There is a quiet advantage in being prepared before the invitation lands. I saw that recently in a different setting entirely, with the city feeling unusually quiet over Easter in Sydney, from Centennial Park to the beach. The streets looked slower, but the people who had prepared for what they were doing still moved with purpose. That is recruitment too. The people who do the work beforehand create momentum when the moment arrives.
I do not think candidates need to become performers. I do think they need to become easier to trust. In a labour market where jobs are still flowing even when the news sounds bleak, the best candidate is often the one who can cut through noise with evidence.
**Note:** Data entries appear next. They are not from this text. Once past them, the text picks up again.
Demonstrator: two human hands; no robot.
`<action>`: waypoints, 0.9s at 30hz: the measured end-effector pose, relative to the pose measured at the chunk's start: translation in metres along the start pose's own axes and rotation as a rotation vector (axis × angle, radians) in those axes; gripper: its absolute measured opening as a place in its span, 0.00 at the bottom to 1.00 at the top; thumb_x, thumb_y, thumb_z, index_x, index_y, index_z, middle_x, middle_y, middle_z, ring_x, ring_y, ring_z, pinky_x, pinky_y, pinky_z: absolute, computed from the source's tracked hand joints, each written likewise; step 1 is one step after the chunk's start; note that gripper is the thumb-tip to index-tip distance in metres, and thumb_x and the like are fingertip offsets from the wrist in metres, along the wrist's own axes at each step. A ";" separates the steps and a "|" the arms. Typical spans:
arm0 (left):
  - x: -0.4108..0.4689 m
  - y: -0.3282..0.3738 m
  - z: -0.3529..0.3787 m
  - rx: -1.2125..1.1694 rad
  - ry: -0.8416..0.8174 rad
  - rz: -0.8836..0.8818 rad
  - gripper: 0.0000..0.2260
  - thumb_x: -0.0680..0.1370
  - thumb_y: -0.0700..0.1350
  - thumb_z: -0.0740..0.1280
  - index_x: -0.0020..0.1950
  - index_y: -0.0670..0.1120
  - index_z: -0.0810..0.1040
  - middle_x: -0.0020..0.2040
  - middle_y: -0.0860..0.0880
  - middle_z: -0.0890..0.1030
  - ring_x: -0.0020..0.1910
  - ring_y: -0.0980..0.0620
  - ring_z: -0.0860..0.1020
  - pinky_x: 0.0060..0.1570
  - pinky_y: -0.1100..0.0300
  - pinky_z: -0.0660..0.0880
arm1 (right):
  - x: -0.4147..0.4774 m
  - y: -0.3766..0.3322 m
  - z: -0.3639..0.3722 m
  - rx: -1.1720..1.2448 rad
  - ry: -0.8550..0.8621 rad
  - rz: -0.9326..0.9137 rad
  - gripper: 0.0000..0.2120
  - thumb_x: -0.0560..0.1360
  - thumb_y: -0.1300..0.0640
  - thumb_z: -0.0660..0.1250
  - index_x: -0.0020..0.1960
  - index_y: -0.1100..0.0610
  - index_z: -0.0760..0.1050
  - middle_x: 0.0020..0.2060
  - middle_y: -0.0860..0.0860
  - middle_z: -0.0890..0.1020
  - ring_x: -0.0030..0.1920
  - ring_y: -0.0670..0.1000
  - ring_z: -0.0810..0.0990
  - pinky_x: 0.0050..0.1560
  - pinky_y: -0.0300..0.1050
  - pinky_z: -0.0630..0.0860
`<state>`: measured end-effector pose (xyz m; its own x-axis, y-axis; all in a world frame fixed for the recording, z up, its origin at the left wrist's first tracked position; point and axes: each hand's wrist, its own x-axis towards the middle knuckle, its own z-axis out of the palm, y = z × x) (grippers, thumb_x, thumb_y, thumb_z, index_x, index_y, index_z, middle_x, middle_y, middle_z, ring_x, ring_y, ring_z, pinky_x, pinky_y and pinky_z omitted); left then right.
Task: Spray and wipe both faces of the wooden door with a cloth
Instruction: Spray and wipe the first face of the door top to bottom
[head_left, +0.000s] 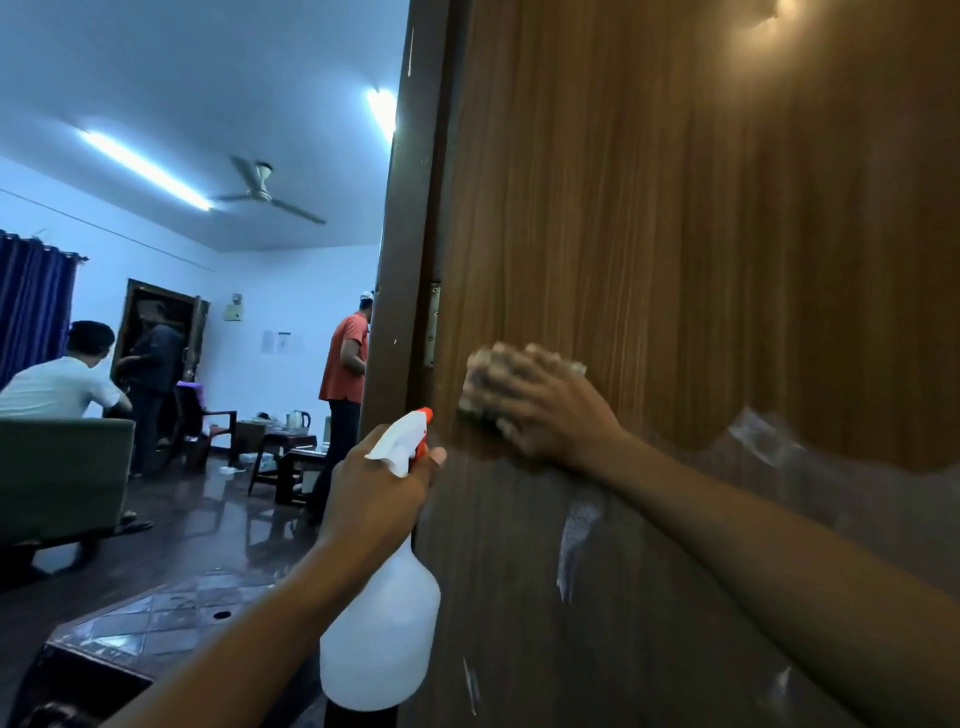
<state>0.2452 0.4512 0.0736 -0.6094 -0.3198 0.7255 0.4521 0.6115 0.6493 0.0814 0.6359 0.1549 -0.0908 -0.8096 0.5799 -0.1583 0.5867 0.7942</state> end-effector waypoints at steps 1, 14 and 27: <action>-0.001 -0.001 0.000 0.002 -0.003 -0.011 0.20 0.76 0.53 0.64 0.69 0.56 0.69 0.59 0.52 0.78 0.50 0.52 0.77 0.46 0.67 0.69 | 0.014 0.003 -0.004 0.000 -0.006 0.124 0.27 0.81 0.45 0.54 0.79 0.47 0.62 0.79 0.52 0.63 0.79 0.59 0.59 0.76 0.60 0.58; -0.021 0.003 0.003 0.095 -0.009 0.040 0.21 0.77 0.52 0.63 0.70 0.55 0.68 0.63 0.54 0.75 0.50 0.54 0.76 0.50 0.66 0.68 | -0.063 -0.102 0.014 0.177 0.006 0.040 0.26 0.80 0.47 0.61 0.77 0.45 0.65 0.78 0.52 0.65 0.79 0.59 0.59 0.75 0.62 0.61; -0.025 0.024 0.041 -0.013 -0.008 0.028 0.21 0.76 0.52 0.65 0.69 0.52 0.70 0.66 0.51 0.75 0.56 0.59 0.72 0.54 0.68 0.66 | -0.076 -0.104 0.020 0.190 0.048 0.048 0.21 0.82 0.46 0.60 0.74 0.49 0.71 0.76 0.54 0.68 0.79 0.60 0.58 0.76 0.62 0.59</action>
<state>0.2447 0.5031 0.0614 -0.6019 -0.2965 0.7415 0.4773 0.6108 0.6318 0.0847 0.6360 0.0244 -0.0559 -0.7765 0.6277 -0.3380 0.6062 0.7199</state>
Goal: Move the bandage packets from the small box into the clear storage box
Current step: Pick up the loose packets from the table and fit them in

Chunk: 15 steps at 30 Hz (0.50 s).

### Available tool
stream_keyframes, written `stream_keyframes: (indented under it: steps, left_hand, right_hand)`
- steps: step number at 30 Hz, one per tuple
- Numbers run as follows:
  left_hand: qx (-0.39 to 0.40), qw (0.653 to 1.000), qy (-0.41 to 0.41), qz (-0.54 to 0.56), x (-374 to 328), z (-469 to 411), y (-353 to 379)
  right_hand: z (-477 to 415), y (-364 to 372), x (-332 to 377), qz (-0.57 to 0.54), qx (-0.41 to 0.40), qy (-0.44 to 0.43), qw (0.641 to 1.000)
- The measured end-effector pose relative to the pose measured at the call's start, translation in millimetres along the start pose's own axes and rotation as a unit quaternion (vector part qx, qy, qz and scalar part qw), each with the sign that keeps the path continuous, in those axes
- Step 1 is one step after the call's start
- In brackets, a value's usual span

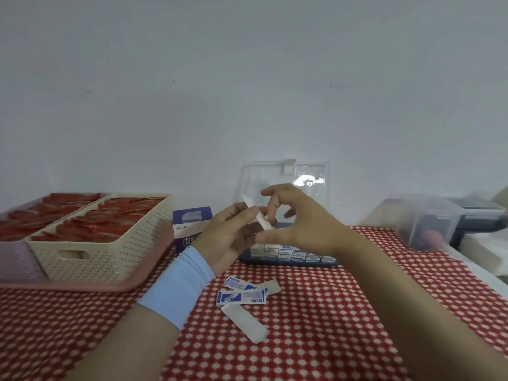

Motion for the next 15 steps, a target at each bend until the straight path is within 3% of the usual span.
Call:
stream_keyframes:
  steps: [2,9,11,15]
  left_hand:
    - [0.013,0.999,-0.036,0.013,7,3,3]
    - [0.035,0.997,-0.061,0.027,17,3,8]
    - [0.05,0.995,-0.073,0.036,18,5,9]
    - [0.041,0.996,-0.073,0.014,12,8,7]
  right_hand:
    - [2,7,6,0.069,0.041,-0.046,0.996]
    - [3,10,14,0.045,0.03,-0.093,0.994]
    - [3,9,11,0.014,0.042,-0.073,0.996]
    - [-3,-5,-2,-0.156,0.007,-0.015,0.988]
Point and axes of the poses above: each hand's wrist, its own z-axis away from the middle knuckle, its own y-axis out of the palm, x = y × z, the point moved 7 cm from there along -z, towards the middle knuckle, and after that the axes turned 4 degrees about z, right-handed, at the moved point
The media can make the environment feel tighter than it is. I keep seeing the opposite in practice, there is work moving, teams are hiring, and strong candidates still get traction when they present themselves properly. Australia is still here, and the best people still win attention when they show their work well.
If you want a simple test for portfolio readiness, ask yourself whether a stranger could understand your strongest case study in under two minutes. If not, the problem is probably not your experience. It is the packaging. And that is fixable. I have seen too many strong UX researchers lose an interview before it starts because they left the proof buried under process language and assumptions that the panel would “get it”. They usually do not. They need it put in front of them.
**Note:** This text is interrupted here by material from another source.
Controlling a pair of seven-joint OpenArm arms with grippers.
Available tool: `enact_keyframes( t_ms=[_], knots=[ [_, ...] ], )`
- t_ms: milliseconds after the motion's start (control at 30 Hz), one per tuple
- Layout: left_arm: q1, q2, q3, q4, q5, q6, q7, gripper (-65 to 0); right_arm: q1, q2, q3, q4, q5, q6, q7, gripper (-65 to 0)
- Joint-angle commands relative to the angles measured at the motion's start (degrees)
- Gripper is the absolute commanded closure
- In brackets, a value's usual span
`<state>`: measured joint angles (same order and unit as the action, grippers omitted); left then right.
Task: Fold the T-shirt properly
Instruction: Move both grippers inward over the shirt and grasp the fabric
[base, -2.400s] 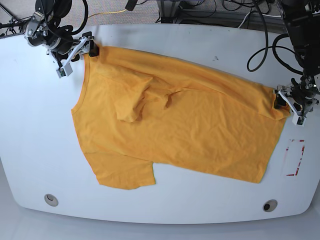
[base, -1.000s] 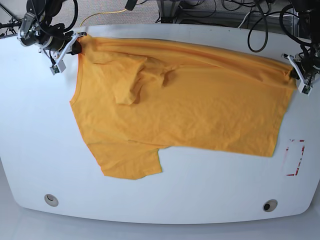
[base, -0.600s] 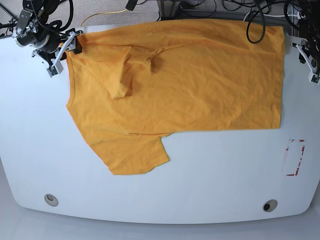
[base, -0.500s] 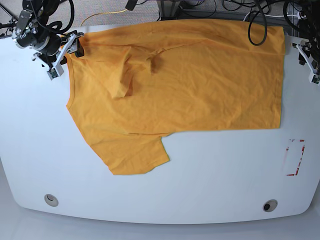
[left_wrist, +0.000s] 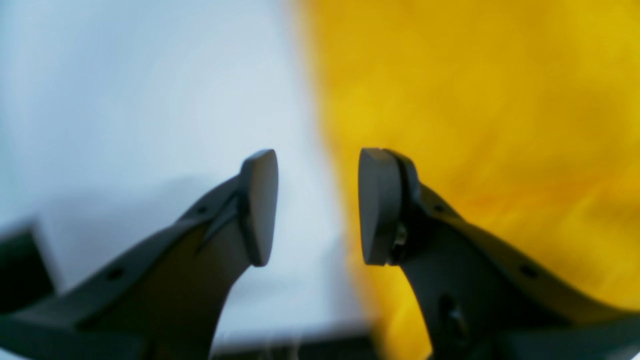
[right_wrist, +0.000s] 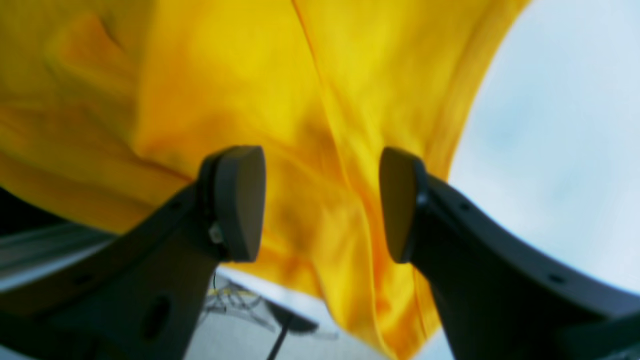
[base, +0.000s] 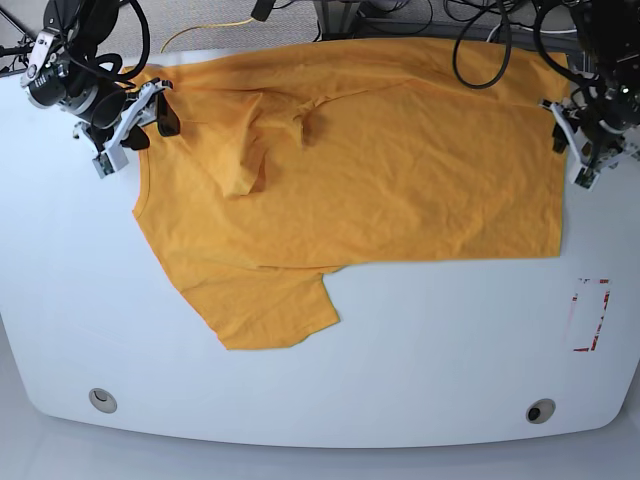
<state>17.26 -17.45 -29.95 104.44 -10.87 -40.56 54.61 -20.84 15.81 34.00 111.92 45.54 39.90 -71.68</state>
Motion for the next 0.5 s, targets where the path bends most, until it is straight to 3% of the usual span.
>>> enact_keyframes(
  t_ms=[0, 167, 467],
  knots=[
    [-1.04, 2.11, -0.07, -0.14, 4.94, 0.56, -0.68, -24.7, 1.63, 0.67, -0.02, 0.83, 3.03, 0.1, 0.87, -33.8],
    [-8.42, 5.54, 2.48, -4.36, 12.5, 0.56, -0.68, -24.7, 4.8, -0.21, -3.8, 0.74, 2.68, 0.1, 0.78, -33.9],
    [-16.77, 5.19, 3.36, -14.55, 15.93, 0.56, -0.76, -24.7, 10.77, -3.9, -9.08, -2.86, -8.04, 0.1, 1.13, -33.9]
  ],
)
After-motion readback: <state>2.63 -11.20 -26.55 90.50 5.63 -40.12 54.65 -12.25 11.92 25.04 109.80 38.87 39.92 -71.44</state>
There is a line from The Matrix that gets used too often, but one part of it fits here: “There is a difference between knowing the path and walking the path.” A portfolio is the proof that you have walked it. The better you show that path, the easier it is for someone to trust you will do it again.
This week, pick one case study and rewrite it so a stranger can understand the problem, your role, the trade-offs, and the result in under two minutes. Strip out one layer of method detail if it is hiding the point, and replace it with the evidence that shows what changed. That single edit will tell you a lot about your own portfolio proof, and it may be the difference between being reviewed and being remembered.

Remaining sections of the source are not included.